Getting duplicate records with logstash JDBC plugin


(Praveen Kumar) #1

Hi,

I'm getting duplicate records when i run query for every one minute.

Here is my conf file.

input {
jdbc {

    jdbc_connection_string => "jdbc:oracle:thin:@dbhost:port:SID"
    # The user we wish to execute our statement as
    jdbc_user => "username"
	jdbc_password => "password"
	jdbc_validate_connection => true
	schedule => "* * * * *"		
    # The path to our downloaded jdbc driver
    jdbc_driver_library => "/opt/Oracle/jdbc/ojdbc6.jar"
    # The name of the driver class for Postgresql
    jdbc_driver_class => "Java::oracle.jdbc.driver.OracleDriver"
    # our query
    statement => "select SHORT_CODE,SHORT_CODE_LONG_VAL,VALUE_TYPE,VALUE,CREATED_DTTM,IMEI from short_code"
}

}

filter {
date {
locale => "en"
match => [ "time_stamp", "dd-MMM-yy HH:mm:ss.SSSSSSSSS a" ]
timezone => "America/Los_Angeles"
#target => "logdate"
remove_field => "time_stamp"
}
}

output {
elasticsearch {
hosts => ["host name"]
index => "short_code_index"
document_type => "short_code"
document_id => "%{SHORT_CODE}"
}
stdout { codec => rubydebug }
}

Appriciate your help!


(Magnus Bäck) #2

You have two choices:

  • Set the id of the inserted documents (via the elasticsearch output's document_id option) to a fixed value based on some or all of the the event's fields (use the fingerprint filter) so that any existing document is updated.
  • If you have a "last modified" column for each row you can change your query to only return the rows modified since the last run. The jdbc input can keep track of when that was.

(Praveen Kumar) #3

Thanks for your reply.

when i add document_id (document_type => "short_code") in output. It is showing only first record kibana.
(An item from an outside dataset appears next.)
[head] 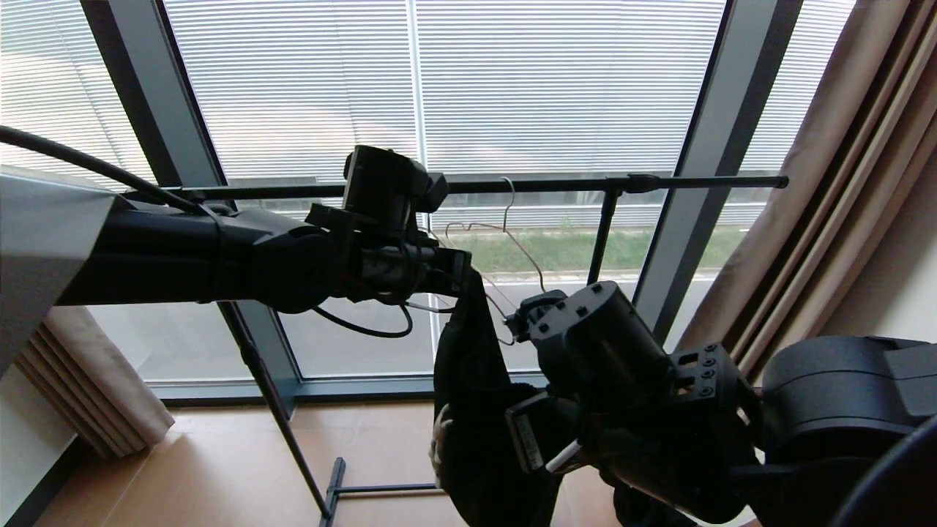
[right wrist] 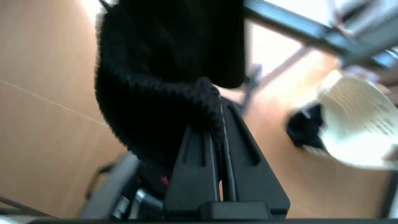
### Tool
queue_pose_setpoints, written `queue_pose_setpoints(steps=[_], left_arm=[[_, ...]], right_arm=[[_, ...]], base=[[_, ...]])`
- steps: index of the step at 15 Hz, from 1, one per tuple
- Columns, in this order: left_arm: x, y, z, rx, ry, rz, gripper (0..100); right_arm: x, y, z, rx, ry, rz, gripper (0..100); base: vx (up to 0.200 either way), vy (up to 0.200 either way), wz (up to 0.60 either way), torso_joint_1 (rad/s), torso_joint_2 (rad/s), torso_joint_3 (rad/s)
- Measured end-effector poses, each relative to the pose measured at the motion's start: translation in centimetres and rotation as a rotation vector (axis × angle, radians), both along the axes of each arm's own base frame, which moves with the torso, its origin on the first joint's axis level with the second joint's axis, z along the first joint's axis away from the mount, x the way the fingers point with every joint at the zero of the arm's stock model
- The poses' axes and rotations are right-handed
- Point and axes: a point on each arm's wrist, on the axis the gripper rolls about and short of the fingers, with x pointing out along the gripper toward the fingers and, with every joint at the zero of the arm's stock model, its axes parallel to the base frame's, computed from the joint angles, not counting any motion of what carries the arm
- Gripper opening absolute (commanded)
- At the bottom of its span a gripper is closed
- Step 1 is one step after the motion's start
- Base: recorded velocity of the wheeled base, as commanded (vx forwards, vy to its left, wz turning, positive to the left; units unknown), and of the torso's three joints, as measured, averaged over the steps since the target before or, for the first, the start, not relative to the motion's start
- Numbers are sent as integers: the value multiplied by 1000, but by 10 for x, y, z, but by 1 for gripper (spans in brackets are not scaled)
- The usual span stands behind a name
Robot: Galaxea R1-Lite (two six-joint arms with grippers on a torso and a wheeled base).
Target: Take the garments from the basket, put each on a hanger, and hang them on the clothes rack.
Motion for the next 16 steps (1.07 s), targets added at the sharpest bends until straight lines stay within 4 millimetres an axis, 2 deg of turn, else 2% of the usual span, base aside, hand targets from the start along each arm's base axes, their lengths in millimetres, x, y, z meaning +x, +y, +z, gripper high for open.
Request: queue_pose_setpoints(steps=[2, 5, 8, 11, 13, 16], left_arm=[[-4, 20, -4, 41, 17, 23, 0], [-24, 50, -10, 104, 47, 37, 0], [-52, 70, -16, 167, 68, 21, 0], [-81, 78, -29, 220, 109, -20, 0], [-99, 72, -39, 231, 150, -76, 0], [-117, 60, -49, 139, 247, -217, 0]], right_arm=[[9, -32, 4, -28, 1, -77, 0], [29, -77, 21, -52, -42, -183, 0], [49, -94, 48, -3, -118, -258, 0], [70, -87, 66, 50, -175, -274, 0], [87, -71, 68, 63, -190, -265, 0], [114, -39, 63, 80, -205, -237, 0]], base=[[0, 0, 0, 0, 0, 0], [0, 0, 0, 0, 0, 0], [0, 0, 0, 0, 0, 0], [0, 0, 0, 0, 0, 0], [0, 0, 0, 0, 0, 0], [0, 0, 0, 0, 0, 0]])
Can you please provide any example conf file for document_id if you have any?


(Magnus Bäck) #4

when i add document_id (document_type => "short_code") in output. It is showing only first record kibana.

Yes, because you're giving all documents the id "short_code". If you have a field with that name and you want the document id to be the contents of that field you should use document_id => "%{short_code}".


(system) #5

This topic was automatically closed 28 days after the last reply. New replies are no longer allowed.